Le point de départ est la marche. Je traverse des territoires, ici ou plus lointain. Des territoires qui m’interpellent. Ceux dont les écosystèmes anciens sont menacés et qui se modifient sous l’effet des activités d’exploitation des ressources naturelles. Il y a aussi cette notion de traversée. D’un territoire à un autre, d’une frontière à une autre, d’un sous-bois vers un espace vide. Je suis attiré par ce processus. De la collecte de fragments de paysage par le médium photographique d’une part, vers sa transcription, traits par traits sur le papier d’autre part. Ce procédé est vite devenu pour moi un moyen d’immersion didactique dans ces horizons fragilisés.
Je choisi d’arpenter les lieux le plus souvent à pied dans le souci d’une approche lente qui rend les paysages progressivement familiers jusqu’à une forme d’immersion. Ces itinérances au travers de nombreuses régions me poussent à explorer les sites majeurs responsables du dérèglement climatique et qui favorisent les émissions de gaz à effet de serre.
De cette immersion je retient des panoramas géolocalisés pour la plupart et présentant tous une dichotomie entre deux mondes : des représentations de la nature peu anthropisées sont en contraste avec des sites transformés et fragilisés. Le dessin me permettant de rendre compte de façon plus profonde les problématiques actuelles concernant les ressources naturelles et humaines, l’exploitation et l’occupation des sols ainsi que notre incidence sur la vie plurielle.
C’est au retour à l’atelier que je trouve l’isolement nécessaire pour laisser advenir ces impressions accumulées et c’est dans la lenteur obstinée des milliers de traits de plume que je refais corps avec chaque anfractuosité de ces paysages entamés. Le temps continuant son œuvre, je rends compte alors d’un moment déjà passé ou d’une disparition annoncée comme celle des forêts dans lesquelles je me fonds au plus près du sol, retrouvant dans l’échelle d’un taillis toute la puissance de la forêt entière. Cette tentative de lutte contre l’oubli et le basculement des repères par une technique artistique attachée au détail cherche à rendre compte trait après trait de la mutation des espaces.
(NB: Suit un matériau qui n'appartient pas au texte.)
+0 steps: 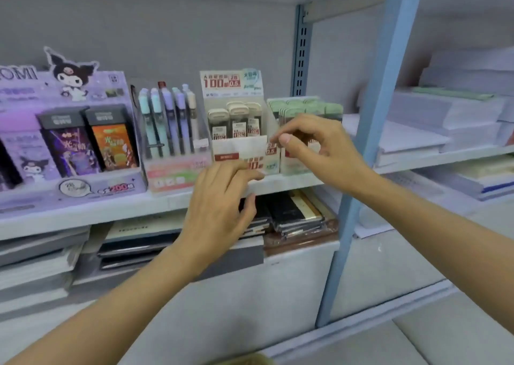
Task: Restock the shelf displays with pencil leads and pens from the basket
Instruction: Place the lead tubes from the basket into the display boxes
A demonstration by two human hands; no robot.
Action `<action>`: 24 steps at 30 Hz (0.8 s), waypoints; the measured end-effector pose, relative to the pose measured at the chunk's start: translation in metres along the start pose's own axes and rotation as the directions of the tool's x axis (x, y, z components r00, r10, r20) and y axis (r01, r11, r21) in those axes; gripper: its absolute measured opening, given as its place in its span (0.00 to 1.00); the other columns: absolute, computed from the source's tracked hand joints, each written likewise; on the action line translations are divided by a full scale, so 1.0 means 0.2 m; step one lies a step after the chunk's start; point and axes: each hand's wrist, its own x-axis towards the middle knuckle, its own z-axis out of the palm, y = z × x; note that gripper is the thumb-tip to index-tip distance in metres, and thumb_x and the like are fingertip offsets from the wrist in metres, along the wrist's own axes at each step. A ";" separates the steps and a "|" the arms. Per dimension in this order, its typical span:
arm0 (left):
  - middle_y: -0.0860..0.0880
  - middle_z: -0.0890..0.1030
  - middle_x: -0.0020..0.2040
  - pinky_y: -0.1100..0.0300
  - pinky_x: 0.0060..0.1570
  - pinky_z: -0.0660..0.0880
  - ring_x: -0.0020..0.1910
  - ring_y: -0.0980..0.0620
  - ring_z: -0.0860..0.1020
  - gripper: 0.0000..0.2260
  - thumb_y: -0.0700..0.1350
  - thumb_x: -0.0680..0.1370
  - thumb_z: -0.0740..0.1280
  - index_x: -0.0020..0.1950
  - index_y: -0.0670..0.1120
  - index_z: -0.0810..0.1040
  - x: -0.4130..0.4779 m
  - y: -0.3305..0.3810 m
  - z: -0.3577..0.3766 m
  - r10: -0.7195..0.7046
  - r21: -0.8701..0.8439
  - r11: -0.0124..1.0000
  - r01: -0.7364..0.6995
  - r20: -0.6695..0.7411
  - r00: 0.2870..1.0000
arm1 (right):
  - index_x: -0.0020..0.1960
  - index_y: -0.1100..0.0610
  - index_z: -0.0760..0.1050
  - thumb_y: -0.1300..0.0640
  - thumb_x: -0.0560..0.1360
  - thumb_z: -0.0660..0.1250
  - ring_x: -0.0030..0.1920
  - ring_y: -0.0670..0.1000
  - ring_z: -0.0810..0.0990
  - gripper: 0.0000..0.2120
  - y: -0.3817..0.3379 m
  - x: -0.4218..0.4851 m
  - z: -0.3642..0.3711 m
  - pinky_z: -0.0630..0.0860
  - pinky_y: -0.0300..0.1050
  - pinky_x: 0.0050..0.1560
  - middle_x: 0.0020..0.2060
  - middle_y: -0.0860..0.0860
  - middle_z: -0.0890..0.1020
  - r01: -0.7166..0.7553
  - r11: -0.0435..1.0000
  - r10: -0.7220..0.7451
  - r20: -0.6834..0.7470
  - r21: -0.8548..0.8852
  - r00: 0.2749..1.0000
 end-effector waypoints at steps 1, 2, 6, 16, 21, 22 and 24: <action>0.45 0.78 0.51 0.53 0.48 0.70 0.50 0.46 0.75 0.11 0.39 0.75 0.66 0.56 0.42 0.78 -0.12 -0.01 -0.01 0.007 -0.018 1.000 -0.007 0.037 0.999 | 0.50 0.58 0.81 0.59 0.79 0.65 0.41 0.45 0.79 0.07 -0.03 -0.06 0.09 0.75 0.38 0.41 0.42 0.49 0.83 -0.020 0.998 0.013 0.096 0.064 0.995; 0.46 0.78 0.48 0.54 0.45 0.70 0.47 0.47 0.75 0.09 0.39 0.75 0.66 0.54 0.42 0.78 -0.24 -0.02 -0.01 -0.004 -0.046 0.999 0.009 0.099 0.995 | 0.48 0.57 0.82 0.59 0.79 0.65 0.40 0.45 0.79 0.07 -0.06 -0.13 0.19 0.75 0.38 0.40 0.40 0.49 0.83 -0.051 0.992 0.026 0.205 0.117 0.978; 0.52 0.78 0.43 0.58 0.40 0.73 0.42 0.52 0.76 0.05 0.44 0.75 0.65 0.49 0.47 0.78 -0.81 -0.06 0.06 -0.205 -0.084 0.960 0.267 0.437 0.876 | 0.47 0.58 0.81 0.56 0.79 0.66 0.35 0.45 0.78 0.08 -0.03 -0.45 0.69 0.73 0.38 0.37 0.36 0.49 0.82 -0.201 0.976 0.110 0.605 0.084 0.788; 0.50 0.83 0.52 0.61 0.49 0.72 0.52 0.51 0.80 0.09 0.46 0.76 0.66 0.54 0.49 0.82 -2.06 -0.04 0.42 -0.506 0.303 0.567 0.766 0.862 0.034 | 0.54 0.56 0.80 0.54 0.77 0.68 0.51 0.52 0.80 0.09 0.28 -1.42 1.61 0.72 0.42 0.47 0.51 0.52 0.83 -0.380 0.881 0.355 0.924 -0.281 0.140; 0.50 0.81 0.50 0.57 0.44 0.73 0.51 0.49 0.79 0.14 0.53 0.72 0.72 0.53 0.49 0.76 -2.29 0.08 0.57 -0.465 0.426 0.525 0.737 0.869 -0.172 | 0.60 0.60 0.72 0.61 0.76 0.66 0.57 0.58 0.78 0.13 0.32 -1.81 1.74 0.74 0.49 0.52 0.58 0.58 0.78 -0.367 0.783 0.555 0.831 -0.503 0.044; 0.50 0.80 0.51 0.57 0.44 0.72 0.51 0.49 0.79 0.17 0.55 0.70 0.73 0.53 0.50 0.75 -2.31 0.10 0.59 -0.462 0.451 0.542 0.709 0.865 -0.197 | 0.62 0.61 0.69 0.64 0.76 0.65 0.57 0.59 0.76 0.16 0.32 -1.86 1.74 0.74 0.50 0.52 0.60 0.59 0.75 -0.364 0.752 0.605 0.794 -0.550 0.051; 0.49 0.78 0.55 0.55 0.45 0.73 0.52 0.48 0.79 0.22 0.58 0.68 0.75 0.55 0.49 0.72 -2.34 0.15 0.62 -0.474 0.494 0.613 0.616 0.854 -0.213 | 0.66 0.62 0.63 0.71 0.73 0.63 0.57 0.59 0.75 0.23 0.33 -1.92 1.75 0.73 0.49 0.49 0.64 0.61 0.68 -0.373 0.681 0.699 0.712 -0.630 0.074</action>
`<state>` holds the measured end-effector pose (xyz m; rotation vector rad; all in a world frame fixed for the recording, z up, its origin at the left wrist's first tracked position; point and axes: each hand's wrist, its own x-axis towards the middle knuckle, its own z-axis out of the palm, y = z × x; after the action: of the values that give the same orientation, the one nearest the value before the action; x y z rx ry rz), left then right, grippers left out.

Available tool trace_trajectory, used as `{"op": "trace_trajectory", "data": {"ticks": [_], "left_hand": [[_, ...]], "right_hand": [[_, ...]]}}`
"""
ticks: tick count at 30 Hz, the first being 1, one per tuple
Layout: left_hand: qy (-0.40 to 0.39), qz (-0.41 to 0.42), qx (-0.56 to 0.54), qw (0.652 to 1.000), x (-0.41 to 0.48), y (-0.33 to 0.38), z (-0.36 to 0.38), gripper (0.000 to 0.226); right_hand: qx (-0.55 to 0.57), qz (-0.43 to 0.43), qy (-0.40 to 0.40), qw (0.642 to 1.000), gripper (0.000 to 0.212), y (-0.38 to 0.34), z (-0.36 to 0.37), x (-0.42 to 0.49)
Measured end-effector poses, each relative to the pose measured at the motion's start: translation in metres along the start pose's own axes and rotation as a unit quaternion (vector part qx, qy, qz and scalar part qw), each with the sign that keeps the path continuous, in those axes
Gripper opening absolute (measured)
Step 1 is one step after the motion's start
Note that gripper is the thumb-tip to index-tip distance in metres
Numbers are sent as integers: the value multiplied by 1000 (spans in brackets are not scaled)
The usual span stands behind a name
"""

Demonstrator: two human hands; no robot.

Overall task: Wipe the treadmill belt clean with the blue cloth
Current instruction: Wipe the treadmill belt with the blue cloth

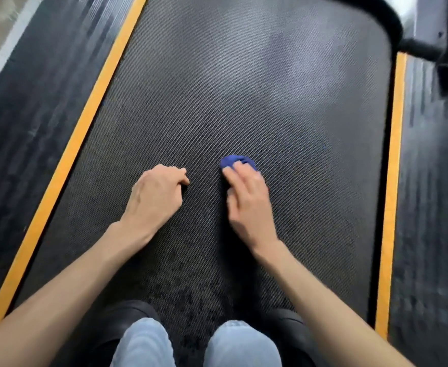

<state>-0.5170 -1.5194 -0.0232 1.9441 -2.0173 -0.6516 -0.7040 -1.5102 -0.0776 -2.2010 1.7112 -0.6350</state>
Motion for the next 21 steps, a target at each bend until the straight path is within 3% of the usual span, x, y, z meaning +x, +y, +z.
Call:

Mes paysages se veulent alors être l’archétype des territoires où l’humain impacte les trajectoires évolutives du vivant. En chacun d’eux, se révèlent des espaces réels qui peuvent être ceux d’Allemagne, de France ou d’ailleurs. Mes cheminements me poussent à produire des images visant à redéfinir notre rapport au vivant en tissant des liens sensibles avec la vie sauvage et sur la place que nous y occupons.
Les grandes forêts qui abritent de nombreuses espèces animales et végétales sont détruites. Notre monde est de plus en plus hostile à la vie plurielle et à la complémentarité des collectifs composites et afin de créer les conditions de notre vie occidentale moderne, nous sommes contraints de créer des espaces de non-vie.
Quelles relations entretenons-nous aujourd’hui avec ces milieux ?
Les paysages que j’ai traversés sont par définition appelés à disparaître. De cette accumulation de données visuelles je tente de reconfigurer un espace, le notre, celui que nous perdons.